Instructions for the task: Repeat the entries below exactly. Drop the pictures.

[Start of Attachment]

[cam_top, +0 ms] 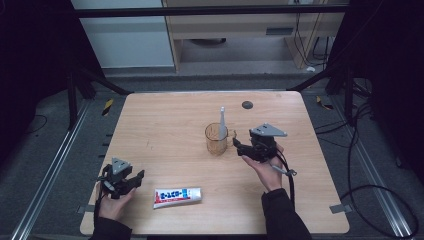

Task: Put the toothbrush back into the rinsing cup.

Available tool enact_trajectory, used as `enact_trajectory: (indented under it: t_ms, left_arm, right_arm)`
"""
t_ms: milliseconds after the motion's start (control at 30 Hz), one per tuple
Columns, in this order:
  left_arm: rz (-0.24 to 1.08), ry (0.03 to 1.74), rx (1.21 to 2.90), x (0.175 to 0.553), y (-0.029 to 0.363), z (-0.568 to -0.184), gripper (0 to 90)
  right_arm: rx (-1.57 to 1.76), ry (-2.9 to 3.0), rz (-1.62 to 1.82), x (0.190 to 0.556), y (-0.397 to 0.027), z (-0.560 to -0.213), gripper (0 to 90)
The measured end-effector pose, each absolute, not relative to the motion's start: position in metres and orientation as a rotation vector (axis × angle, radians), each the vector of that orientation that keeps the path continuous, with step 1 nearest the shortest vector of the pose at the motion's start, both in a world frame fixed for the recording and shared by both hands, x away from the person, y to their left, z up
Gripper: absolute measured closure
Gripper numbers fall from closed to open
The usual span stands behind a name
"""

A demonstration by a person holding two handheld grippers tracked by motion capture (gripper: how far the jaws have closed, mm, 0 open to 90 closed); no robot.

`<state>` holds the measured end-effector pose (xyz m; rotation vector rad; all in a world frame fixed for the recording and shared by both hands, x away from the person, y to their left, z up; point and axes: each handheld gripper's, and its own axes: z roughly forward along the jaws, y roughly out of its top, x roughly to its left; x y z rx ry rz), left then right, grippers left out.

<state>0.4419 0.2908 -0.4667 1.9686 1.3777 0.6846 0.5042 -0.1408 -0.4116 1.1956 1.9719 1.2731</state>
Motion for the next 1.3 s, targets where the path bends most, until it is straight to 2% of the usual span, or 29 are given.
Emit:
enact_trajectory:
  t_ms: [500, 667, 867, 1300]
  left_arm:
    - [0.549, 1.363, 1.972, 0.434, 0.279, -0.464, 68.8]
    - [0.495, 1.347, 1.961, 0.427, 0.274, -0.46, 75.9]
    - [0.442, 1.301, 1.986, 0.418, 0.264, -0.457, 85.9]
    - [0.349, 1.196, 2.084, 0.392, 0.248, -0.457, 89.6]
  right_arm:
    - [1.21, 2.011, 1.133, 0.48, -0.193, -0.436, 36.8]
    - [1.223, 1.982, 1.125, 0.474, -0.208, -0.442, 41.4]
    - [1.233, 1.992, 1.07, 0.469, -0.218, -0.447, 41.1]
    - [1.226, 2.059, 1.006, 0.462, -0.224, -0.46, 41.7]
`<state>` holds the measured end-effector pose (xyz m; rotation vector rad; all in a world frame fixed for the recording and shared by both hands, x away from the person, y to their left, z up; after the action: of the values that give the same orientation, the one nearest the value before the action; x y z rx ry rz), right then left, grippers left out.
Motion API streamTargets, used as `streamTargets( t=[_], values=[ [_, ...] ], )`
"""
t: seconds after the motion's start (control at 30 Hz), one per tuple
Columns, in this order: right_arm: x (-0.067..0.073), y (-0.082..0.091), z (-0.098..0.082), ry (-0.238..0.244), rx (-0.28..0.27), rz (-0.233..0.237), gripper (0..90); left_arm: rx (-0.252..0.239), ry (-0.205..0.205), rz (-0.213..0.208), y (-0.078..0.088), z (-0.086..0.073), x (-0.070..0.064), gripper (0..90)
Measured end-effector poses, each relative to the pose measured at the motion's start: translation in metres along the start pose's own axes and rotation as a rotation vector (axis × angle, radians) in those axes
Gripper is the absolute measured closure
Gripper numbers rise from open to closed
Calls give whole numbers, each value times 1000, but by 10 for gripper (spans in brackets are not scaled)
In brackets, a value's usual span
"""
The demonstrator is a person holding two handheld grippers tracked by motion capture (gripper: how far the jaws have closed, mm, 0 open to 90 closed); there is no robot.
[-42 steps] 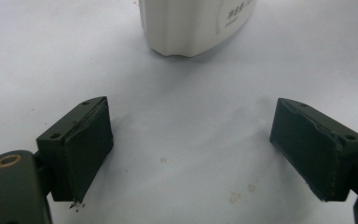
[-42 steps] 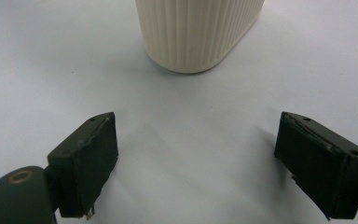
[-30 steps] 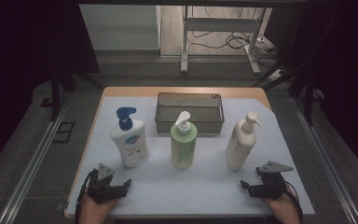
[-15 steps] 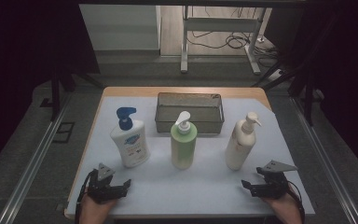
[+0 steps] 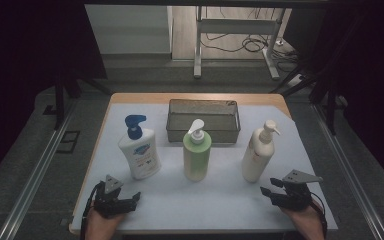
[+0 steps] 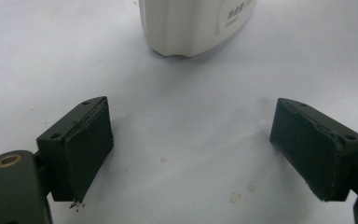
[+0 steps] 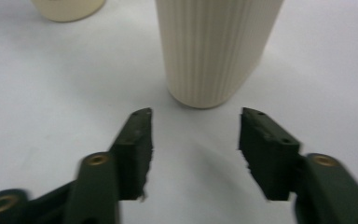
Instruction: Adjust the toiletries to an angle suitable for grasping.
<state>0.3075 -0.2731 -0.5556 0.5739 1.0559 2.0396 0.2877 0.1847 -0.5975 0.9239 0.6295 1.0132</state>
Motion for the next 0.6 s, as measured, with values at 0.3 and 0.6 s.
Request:
streamTargets(
  t=[0.3,0.6],
  values=[
    [12,-1,11,30,-8,37,667,0,0,0,0,0,0,126],
    [21,-7,18,46,6,38,758,0,0,0,0,0,0,126]
  ],
)
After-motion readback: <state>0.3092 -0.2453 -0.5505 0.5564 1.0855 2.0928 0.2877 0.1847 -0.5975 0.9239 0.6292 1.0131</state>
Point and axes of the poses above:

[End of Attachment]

Exercise solution:
[cam_top, +0 ms] 

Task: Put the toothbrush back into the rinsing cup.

Available tool enact_trajectory, used as `enact_trajectory: (indented under it: t_ms, left_arm, right_arm)`
"""
t_ms: milliseconds after the motion's start (control at 30 Hz), one per tuple
Columns, in this order:
  left_arm: rz (-0.24 to 1.08), ry (0.03 to 1.74), rx (1.21 to 2.90), x (0.175 to 0.553), y (-0.029 to 0.363), z (-0.568 to -0.184), gripper (0 to 90)
  right_arm: rx (-1.57 to 1.76), ry (-2.9 to 3.0), rz (-1.62 to 1.82), x (0.190 to 0.556), y (-0.397 to 0.027), z (-0.560 to -0.213), gripper (0 to 90)
The measured end-effector pose, each absolute, not relative to the motion's start: position in metres and orientation as a rotation vector (axis × angle, radians), each the vector of that orientation that keeps the path continuous, with step 1 nearest the shortest vector of the pose at the motion's start, both in a world frame fixed for the recording and shared by both hands, x away from the person, y to their left, z up
Gripper: absolute measured closure
Gripper numbers fall from closed to open
The usual span stands behind a name
"""

A demonstration by a person holding two handheld grippers tracked by motion capture (gripper: how far the jaws have closed, mm, 0 open to 90 closed); no robot.

`<state>` holds the measured end-effector pose (xyz m; rotation vector rad; all in a world frame fixed for the recording and shared by both hands, x away from the person, y to their left, z up; point and axes: each handheld gripper's, and its own axes: z roughly forward along the jaws, y roughly out of its top, x roughly to its left; x y z rx ry rz), left then right, grippers left out.

<state>0.4419 0.2908 -0.4667 1.9686 1.3777 0.6846 0.5042 -0.1408 -0.4116 1.1956 1.9719 1.2731</state>
Motion for the next 1.3 s, targets where the path bends most, until it is straight to 2% of the usual span, or 29 are given.
Emit:
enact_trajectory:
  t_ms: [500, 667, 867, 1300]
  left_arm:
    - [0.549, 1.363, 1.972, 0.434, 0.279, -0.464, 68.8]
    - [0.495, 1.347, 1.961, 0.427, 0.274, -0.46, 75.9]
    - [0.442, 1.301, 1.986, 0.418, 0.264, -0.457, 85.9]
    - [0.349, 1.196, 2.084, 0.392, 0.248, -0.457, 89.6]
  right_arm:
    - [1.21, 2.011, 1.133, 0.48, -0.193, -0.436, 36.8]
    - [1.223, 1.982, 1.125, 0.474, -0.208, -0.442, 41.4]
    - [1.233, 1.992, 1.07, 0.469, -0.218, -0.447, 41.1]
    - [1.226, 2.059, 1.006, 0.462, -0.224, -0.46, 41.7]
`<state>` holds the measured end-effector pose (xyz m; rotation vector rad; all in a world frame fixed for the recording and shared by both hands, x away from the person, y to their left, z up; after the action: of the values that give the same orientation, the one nearest the value before the action; x y z rx ry rz), right then left, grippers left out.
Motion API streamTargets, used as `streamTargets( t=[_], values=[ [_, ...] ], )`
"""
t: seconds after the motion's start (control at 30 Hz), one per tuple
Columns, in this order: right_arm: x (-0.067..0.073), y (-0.082..0.091), z (-0.098..0.082), ry (-0.238..0.244), rx (-0.28..0.27), rz (-0.233..0.237), gripper (0..90); left_arm: rx (-0.252..0.239), ry (-0.205..0.205), rz (-0.213..0.208), y (-0.078..0.088), z (-0.086..0.073), x (-0.070..0.064), gripper (0..90)
Measured end-effector poses, each relative to the pose measured at the motion's start: translation in metres along the start pose's own axes and rotation as a rotation vector (axis × angle, radians) in those axes
Gripper is the absolute measured closure
Gripper numbers rise from open to closed
Calls give whole numbers, each value times 1000, but by 10 for gripper (spans in brackets are not scaled)
In brackets, a value's usual span
"""
The demonstrator is a person holding two handheld grippers tracked by motion capture (gripper: how far the jaws have closed, mm, 0 open to 90 closed); there is no robot.
[-42 steps] 
[-42 steps] 
[-30 steps] 
[-15 steps] 
[+0 steps] 
[+0 steps] 
[+0 steps] 
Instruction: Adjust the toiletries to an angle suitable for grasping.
<state>0.3075 -0.2731 -0.5556 0.5739 1.0559 2.0396 0.2877 0.1847 -0.5975 0.9239 0.6295 1.0132</state>
Motion for the next 0.6 s, as measured, with values at 0.3 and 0.6 s.
Request:
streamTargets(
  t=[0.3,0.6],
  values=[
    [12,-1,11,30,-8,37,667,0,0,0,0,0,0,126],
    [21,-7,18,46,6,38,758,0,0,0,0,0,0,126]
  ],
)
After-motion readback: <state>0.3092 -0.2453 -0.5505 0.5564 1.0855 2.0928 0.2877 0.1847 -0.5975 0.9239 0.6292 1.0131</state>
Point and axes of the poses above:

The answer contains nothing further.